WHAT YOU SHOULD DO: Work out how many lines of the listing below mention the word "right", and give only that figure.

[SUPPLIED INFORMATION — start]

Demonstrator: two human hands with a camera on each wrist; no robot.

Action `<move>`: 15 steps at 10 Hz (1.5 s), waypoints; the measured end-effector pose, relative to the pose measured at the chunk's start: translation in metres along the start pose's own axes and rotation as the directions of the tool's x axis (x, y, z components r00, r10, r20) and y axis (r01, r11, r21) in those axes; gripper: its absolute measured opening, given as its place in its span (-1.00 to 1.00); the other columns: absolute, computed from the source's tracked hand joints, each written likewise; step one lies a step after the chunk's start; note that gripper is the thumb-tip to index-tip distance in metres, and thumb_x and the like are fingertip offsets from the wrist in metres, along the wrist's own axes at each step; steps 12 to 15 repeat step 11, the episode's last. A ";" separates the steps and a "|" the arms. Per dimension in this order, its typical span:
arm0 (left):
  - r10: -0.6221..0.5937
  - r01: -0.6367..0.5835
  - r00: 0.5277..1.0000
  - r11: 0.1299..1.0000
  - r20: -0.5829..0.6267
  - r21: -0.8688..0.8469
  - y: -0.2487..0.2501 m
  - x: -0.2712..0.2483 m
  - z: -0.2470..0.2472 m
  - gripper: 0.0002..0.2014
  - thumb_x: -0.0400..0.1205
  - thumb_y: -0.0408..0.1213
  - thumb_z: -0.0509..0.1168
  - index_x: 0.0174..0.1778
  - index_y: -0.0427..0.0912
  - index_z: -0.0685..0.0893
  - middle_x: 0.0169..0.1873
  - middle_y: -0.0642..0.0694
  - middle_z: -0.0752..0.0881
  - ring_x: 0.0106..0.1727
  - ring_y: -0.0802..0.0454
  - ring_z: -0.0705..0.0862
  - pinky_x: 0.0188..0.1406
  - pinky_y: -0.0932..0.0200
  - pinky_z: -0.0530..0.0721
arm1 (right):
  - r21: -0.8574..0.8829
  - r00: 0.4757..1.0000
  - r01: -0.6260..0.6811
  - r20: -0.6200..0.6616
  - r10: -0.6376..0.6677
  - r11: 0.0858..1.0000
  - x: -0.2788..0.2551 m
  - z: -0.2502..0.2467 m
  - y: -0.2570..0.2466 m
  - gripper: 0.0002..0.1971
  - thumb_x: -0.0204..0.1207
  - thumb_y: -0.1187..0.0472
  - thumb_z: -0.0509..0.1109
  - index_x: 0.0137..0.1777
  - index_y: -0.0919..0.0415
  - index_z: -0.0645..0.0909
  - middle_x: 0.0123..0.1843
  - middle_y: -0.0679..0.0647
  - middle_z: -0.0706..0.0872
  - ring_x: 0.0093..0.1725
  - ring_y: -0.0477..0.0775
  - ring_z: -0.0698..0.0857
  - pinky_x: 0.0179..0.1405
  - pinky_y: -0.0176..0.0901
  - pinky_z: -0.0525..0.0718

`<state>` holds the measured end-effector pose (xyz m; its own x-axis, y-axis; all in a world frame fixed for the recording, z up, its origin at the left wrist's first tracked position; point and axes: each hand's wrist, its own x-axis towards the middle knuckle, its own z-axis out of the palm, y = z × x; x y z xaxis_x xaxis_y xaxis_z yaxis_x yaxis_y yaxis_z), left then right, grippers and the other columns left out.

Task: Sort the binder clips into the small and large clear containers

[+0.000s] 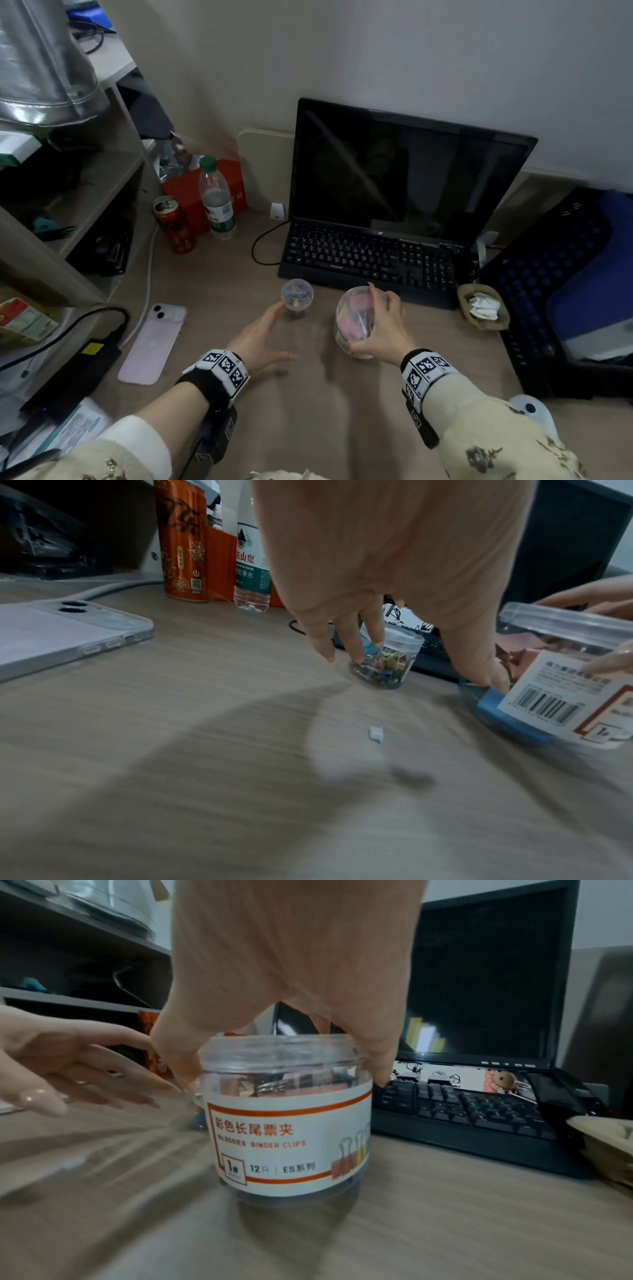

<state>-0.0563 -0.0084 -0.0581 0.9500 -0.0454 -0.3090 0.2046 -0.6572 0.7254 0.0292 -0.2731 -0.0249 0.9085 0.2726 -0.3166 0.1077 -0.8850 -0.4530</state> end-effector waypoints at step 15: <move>0.125 -0.115 0.977 0.991 -0.171 0.071 0.046 0.012 -0.058 -0.35 0.62 0.00 0.28 0.59 0.18 0.14 0.48 0.09 0.49 0.48 0.10 0.48 0.44 -0.02 0.49 | 0.093 0.977 0.102 -0.195 -0.082 0.990 -0.023 -0.057 -0.022 -0.03 0.35 -0.32 0.46 0.65 -0.26 -0.05 0.71 -0.07 -0.14 0.67 0.17 -0.05 0.65 0.17 0.00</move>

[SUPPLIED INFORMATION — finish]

FINAL ANSWER: 2